*Work to be completed*
When a line below holds the string "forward", show that line.

*Data extract*

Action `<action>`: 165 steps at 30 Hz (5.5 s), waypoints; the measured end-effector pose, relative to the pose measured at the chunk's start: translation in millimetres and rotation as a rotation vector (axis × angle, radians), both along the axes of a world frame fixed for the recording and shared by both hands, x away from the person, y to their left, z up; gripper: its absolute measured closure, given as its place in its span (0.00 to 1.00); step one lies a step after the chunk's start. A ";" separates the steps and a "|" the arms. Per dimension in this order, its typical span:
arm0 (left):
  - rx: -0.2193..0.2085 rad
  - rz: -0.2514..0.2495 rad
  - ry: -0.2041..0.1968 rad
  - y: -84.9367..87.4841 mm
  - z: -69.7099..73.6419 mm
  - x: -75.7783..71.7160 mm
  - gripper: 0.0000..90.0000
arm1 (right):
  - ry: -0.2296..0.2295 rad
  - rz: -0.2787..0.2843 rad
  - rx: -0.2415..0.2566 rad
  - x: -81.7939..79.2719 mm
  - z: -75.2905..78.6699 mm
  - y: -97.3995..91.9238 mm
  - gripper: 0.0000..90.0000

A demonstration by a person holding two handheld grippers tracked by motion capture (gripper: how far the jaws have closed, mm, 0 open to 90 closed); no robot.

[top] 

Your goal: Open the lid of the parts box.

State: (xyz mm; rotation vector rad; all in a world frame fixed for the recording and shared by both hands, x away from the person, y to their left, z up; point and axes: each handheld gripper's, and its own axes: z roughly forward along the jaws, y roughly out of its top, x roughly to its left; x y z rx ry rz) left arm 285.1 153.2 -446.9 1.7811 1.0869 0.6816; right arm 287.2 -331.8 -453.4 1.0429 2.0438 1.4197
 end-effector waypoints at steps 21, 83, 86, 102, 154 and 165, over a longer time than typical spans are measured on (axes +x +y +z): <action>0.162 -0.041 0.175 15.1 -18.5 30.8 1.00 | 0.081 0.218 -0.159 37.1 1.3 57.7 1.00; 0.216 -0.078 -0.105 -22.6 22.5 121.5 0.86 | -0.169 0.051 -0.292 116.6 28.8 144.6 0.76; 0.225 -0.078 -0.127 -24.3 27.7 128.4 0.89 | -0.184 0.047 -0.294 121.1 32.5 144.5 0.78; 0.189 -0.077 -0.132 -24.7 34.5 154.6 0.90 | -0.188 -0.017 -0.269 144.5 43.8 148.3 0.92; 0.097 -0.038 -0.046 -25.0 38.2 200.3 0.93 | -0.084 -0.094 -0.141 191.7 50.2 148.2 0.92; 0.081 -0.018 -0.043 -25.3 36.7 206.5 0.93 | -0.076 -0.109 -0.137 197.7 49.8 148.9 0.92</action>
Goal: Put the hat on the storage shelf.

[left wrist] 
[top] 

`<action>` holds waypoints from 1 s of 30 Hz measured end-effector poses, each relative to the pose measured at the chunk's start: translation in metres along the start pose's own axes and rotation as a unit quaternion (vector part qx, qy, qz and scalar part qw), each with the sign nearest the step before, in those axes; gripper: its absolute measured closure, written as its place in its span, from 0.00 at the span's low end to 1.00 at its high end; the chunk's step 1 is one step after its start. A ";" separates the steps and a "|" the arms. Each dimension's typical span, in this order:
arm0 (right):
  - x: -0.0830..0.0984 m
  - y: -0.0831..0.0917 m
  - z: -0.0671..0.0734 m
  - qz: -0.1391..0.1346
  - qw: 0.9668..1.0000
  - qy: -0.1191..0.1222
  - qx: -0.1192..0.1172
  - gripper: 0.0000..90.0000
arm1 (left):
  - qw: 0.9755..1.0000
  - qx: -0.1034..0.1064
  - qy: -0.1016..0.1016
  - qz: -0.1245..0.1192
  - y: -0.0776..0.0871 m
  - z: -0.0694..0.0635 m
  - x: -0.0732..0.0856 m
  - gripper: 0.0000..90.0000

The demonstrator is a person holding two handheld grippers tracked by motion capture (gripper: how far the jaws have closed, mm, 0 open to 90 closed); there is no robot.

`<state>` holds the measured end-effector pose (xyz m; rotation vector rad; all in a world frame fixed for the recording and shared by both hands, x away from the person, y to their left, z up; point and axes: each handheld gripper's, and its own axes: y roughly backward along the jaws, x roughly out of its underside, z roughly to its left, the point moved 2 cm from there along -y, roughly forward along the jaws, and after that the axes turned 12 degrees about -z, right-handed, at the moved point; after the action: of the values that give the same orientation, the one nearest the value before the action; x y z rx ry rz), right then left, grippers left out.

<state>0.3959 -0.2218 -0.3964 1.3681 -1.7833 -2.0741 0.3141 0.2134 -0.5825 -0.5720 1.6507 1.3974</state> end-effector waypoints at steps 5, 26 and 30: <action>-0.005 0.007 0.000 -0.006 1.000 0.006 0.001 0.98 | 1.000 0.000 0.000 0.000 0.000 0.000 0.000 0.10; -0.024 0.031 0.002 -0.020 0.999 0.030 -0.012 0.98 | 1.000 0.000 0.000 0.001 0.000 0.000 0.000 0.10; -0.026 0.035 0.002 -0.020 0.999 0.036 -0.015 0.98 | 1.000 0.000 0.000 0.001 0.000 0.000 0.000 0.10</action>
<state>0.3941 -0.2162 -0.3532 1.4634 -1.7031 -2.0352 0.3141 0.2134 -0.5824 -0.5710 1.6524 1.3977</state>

*Task answer*
State: (xyz mm; rotation vector rad; all in a world frame fixed for the recording and shared by both hands, x away from the person, y to their left, z up; point and axes: each handheld gripper's, and its own axes: z roughly forward along the jaws, y roughly out of its top, x roughly to its left; x y z rx ry rz) left arm 285.1 153.2 -446.9 1.7811 1.0869 0.6816; right arm 287.2 -331.8 -453.4 1.0429 2.0438 1.4197
`<state>` holds the measured end-effector pose (xyz m; rotation vector rad; all in a world frame fixed for the recording and shared by both hands, x away from the person, y to their left, z up; point and axes: each handheld gripper's, and its own axes: y roughly backward along the jaws, x roughly out of its underside, z roughly to its left, the point moved 2 cm from there along -y, roughly forward along the jaws, and after that the axes turned 12 degrees about -z, right-handed, at the moved point; after the action: of the values that give the same orientation, the one nearest the value before the action; x y z rx ry rz), right then left, grippers left out.

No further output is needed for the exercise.